んー……今日の風は、いつもより強いかな。
 めですが飛ばされないように、押さえてないといけないくらい。
 うん、太陽もキラッキラ。人工妖精さんもそれにつられて、キラキラ笑ってるみたい。

 「やっぱり、ここからの景色は最高だよね」
 『そうでありますか』
 「そうでありますよ〜」
 『マネするのはずるいでありますよ、ひまり』
 「そう?」
 『風に飛ばされないよう、ワタクシを気遣ってくれるのはありがたいでありますが』
 「あはっ、それは気にしなくていいよ。めですが飛んじゃったら、大変だからね」

 とりとめのない会話でも、めですはわたしに合わせてくれる。
 ほんと、いいお友達。

 「ねえねえ、あそこの雲を見てよ」
 『あの雲がどうしたでありますか?』
 「あれ、めですに似てない?」
 『ワタクシでありますか?』
 「そうだよ。だってほら、上のところに耳みたいな形もちゃんとあるし」
 『言われてみれば……くらいでありますな。
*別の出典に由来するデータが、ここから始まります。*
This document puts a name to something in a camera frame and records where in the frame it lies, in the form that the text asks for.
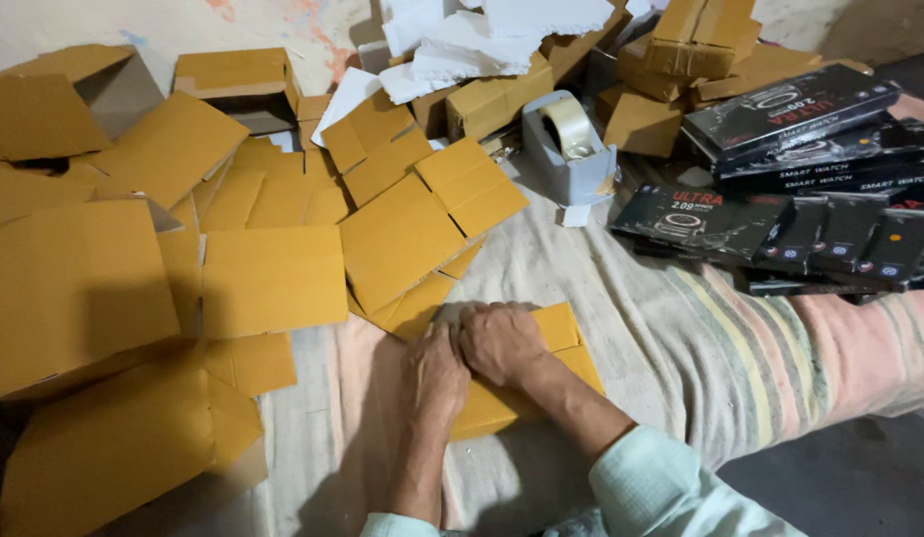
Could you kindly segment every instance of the sleeve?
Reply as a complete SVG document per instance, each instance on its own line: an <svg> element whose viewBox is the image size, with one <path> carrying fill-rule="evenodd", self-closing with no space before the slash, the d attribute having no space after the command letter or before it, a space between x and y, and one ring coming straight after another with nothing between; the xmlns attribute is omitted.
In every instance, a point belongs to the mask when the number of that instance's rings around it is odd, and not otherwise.
<svg viewBox="0 0 924 537"><path fill-rule="evenodd" d="M371 513L360 537L439 537L428 522L392 513Z"/></svg>
<svg viewBox="0 0 924 537"><path fill-rule="evenodd" d="M588 475L609 534L803 535L701 466L687 445L639 425Z"/></svg>

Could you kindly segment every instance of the shirt cuff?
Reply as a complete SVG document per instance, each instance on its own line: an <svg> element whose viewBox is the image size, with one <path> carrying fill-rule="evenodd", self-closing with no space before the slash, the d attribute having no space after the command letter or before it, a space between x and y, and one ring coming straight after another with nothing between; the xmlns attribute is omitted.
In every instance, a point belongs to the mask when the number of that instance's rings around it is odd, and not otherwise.
<svg viewBox="0 0 924 537"><path fill-rule="evenodd" d="M701 460L687 445L639 425L588 474L612 534L645 535L700 486Z"/></svg>
<svg viewBox="0 0 924 537"><path fill-rule="evenodd" d="M392 513L371 513L361 537L439 537L439 530L420 519Z"/></svg>

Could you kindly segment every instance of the cardboard box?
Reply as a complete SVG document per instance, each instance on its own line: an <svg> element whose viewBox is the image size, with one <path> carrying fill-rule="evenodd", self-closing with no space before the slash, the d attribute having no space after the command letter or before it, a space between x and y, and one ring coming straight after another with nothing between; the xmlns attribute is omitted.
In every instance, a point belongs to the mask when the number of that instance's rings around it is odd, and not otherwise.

ワタクシには、ちょっと潰れた大福にしか見えないでありますが』
 「あははっ、ちょっと潰れたっていうのがポイントだね」

 青い空と、真っ白な雲。
 それが風に流れながら、少しずつ形を変えていく。
 ずっと見ていても、全然飽きない。
 やっぱり、ここの景色は大好き。

 「あれっ、今すっごいおっきな魚が跳ねたよ」
 『ワタクシは見逃したでありますよ。どれくらい大きかったでありますか?』
 「30メートルくらい?」
 『それは大きすぎであります』
 「じゃあ、話半分で15メートルくらい?」
 『それでも大きすぎでありますよ。それより、なんで疑問系でありますか?』
 「ここからじゃ大きさは分からないよ」
 『15メートルもあるのは、クジラくらいでありますよ?』
 「クジラは見てみたいなぁ」
 『この島の周りには居そうでありますけれど』
 「あとで調べてみようか。忘れてなければ」
 『忘れそうであります』
 「あっ、ひどーい」
 『さっきのお返しでありますよ。ふぉふぉふぉ』
 「あちゃー、やられた〜。あははっ!」

 少しだけ、太陽が大人しくなってきたのかな。
 まだ2時すぎだけど、今は冬の初めだからね。

 「そうだよね……」
 『今度はどうしたでありますか?』
 「んーっとね、今が冬だなんて信じられないなぁって。だって、ここから見回してみても、冬らしさなんて全然ないんだよ?」
 『人工妖精が雪みたいでありますよ』
 「降るっていうよりは、舞うって感じでしょ? それに、一面真っ白な景色でもないし」
 『確かに、夏真っ盛りという景色でありますな』
 「でも、だからここの景色は、いつも同じで落ち着くんだけどね」
 『そうでありますなぁ』

 ほっぺたを撫でてくるように、風が甘えてくる。
 潮の香りが心地いい。

 「――あれっ? こっちに誰か来るね」
 『そのようでありますね』
 「なんだろ。みんなヘルメットかぶってるよ?」
 『かなり前にも一度あったでありますが、おそらく灯台の調査だと思うでありますよ』
 「ああそっか、たまにしか使ってないからね。でも、だとしたらお邪魔かな、わたしたち」
 『それは分からないでありますね』
 「うーん……」

 ここは危ないから――なんて気を遣わせたら嫌だよね。
 お仕事の邪魔をしちゃ悪いし。

 「どっか行こっか、めです」
 『どこへ行くでありますか?』
 「んー、どっか。とにかく今日は、ここの景色とバイバイしようよ」
 『ひまりがそう言うのであれば、ワタクシに異論はないでありますよ』
 「あはっ、じゃあ行こう」

 買い物もとくにないし、そのまま寮に帰っちゃおうかな。
 まったりしてたら、お昼寝もいいし――

 『ああっ、大変ですっ!』
 「えっ――?」

 今、声が……。

 「あれ、天ちゃんだよね?」
 『そうでありますね』
 「なんだろ、すごく慌ててるみたいだけど」
 『トラブルでありますかね』

 なんなのかな、この不思議な気持ちは。胸騒ぎとは違うと思うんだけど……。

 「……ねえ、行ってみようよ」
 『ふぉ?』
 「どしたの? ふぉって」
 『いえいえ、ひまりから関わろうなんて珍しいでありますから』
 「そうかな?」
 『ふぉふぉふぉ、そうでありますよ』
 「あー、なんか企んでるー」
 『企んでなんかないでありますよ。それより、緊急事態かもしれないでありますから急ぐでありますよ』

 いつも、島のみんなの困り事を助けてくれる天ちゃんだからね。
 こういうときは、お互い様かな。